Il y a quelques jours, une autre photo révélatrice de cette employée de la garde d’enfants a été publiée sur une chaîne Telegram. Kati y fait la promotion d’une marque de vêtements d’extrême droite bulgare. Sur un autre cliché, un peu plus ancien, elle apparaît vêtue d’un t-shirt arborant l’inscription «HTLR», une abréviation sans équivoque d'Adolf Hitler.
Ses convictions, cette employée de l’État les a également inscrites sur sa peau. Sur sa cuisse droite, elle arbore une grande rune Odal, un symbole que l’on retrouvait dans l’emblème d’une division de montagne de la SS. Ses tatouages rappellent ainsi ceux de son mari, qui s’est fait tatouer, entre autres, des croix gammées sur le bras droit.
Quelle tolérance peut transmettre une éducatrice aux enfants lorsqu’elle apparaît sur une autre photo en train de grimacer et de se pincer le nez devant un magasin proposant du vin casher? Ce geste renvoie directement à l’un des vieux clichés antisémites véhiculés par la propagande nazie, celui du Juif prétendument malodorant. Comment réagiraient les parents des enfants pris en charge par Katja Huber s’ils découvraient ces images?
Bref: ce profil est-il compatible avec l’emploi de Kati, rémunéré par l’État? C’est une question que nous aurions aimé poser aux autorités de cette ville fribourgeoise, à sa présidente de commune ainsi qu’aux supérieurs hiérarchiques de Huber. Mais aucun des destinataires de notre demande n’a jugé nécessaire de répondre à ces accusations.
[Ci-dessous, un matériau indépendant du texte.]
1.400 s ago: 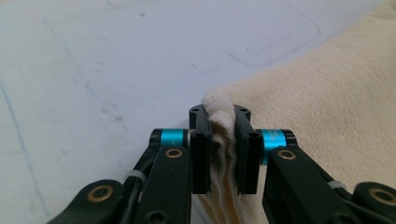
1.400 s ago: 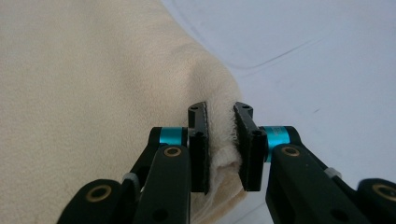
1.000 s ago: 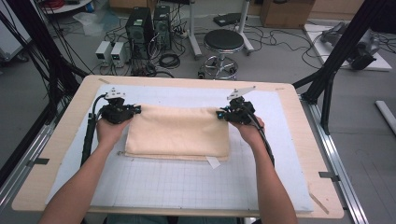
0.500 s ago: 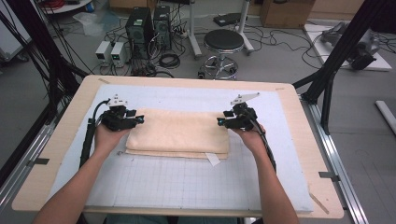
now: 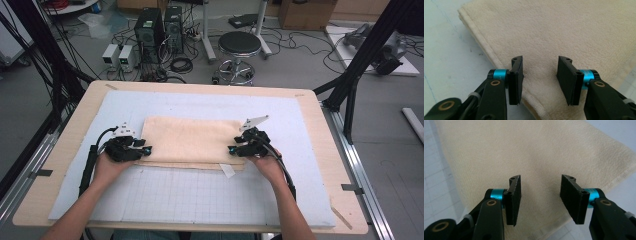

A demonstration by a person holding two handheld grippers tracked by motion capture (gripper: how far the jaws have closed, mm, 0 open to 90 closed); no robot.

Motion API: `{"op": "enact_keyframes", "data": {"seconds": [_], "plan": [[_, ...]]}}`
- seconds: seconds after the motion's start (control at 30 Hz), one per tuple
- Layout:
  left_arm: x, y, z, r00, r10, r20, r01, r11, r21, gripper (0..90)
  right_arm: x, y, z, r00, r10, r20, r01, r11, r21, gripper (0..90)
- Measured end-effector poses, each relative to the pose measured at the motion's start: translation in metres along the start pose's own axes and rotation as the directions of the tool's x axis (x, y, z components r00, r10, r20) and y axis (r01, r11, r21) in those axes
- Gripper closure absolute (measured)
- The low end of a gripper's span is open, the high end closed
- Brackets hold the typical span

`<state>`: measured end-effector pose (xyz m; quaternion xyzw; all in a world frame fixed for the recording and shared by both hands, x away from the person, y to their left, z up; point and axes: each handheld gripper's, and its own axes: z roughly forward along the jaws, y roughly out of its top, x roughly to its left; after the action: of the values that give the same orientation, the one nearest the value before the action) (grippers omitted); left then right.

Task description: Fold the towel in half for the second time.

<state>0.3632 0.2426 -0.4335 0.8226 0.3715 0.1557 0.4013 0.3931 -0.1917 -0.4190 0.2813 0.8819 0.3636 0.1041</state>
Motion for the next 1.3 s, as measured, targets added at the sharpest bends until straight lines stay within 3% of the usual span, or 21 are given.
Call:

Le concept pédagogique affiché par la commune fribourgeoise affirme notamment que les enfants doivent apprendre la résolution non violente des conflits et la tolérance par l’exemple. Mais est-ce réellement possible lorsqu’une des éducatrices se met en scène sur Internet sous le pseudonyme de «White Girl», brandissant une massue et portant un t-shirt orné d’un coup-de-poing américain?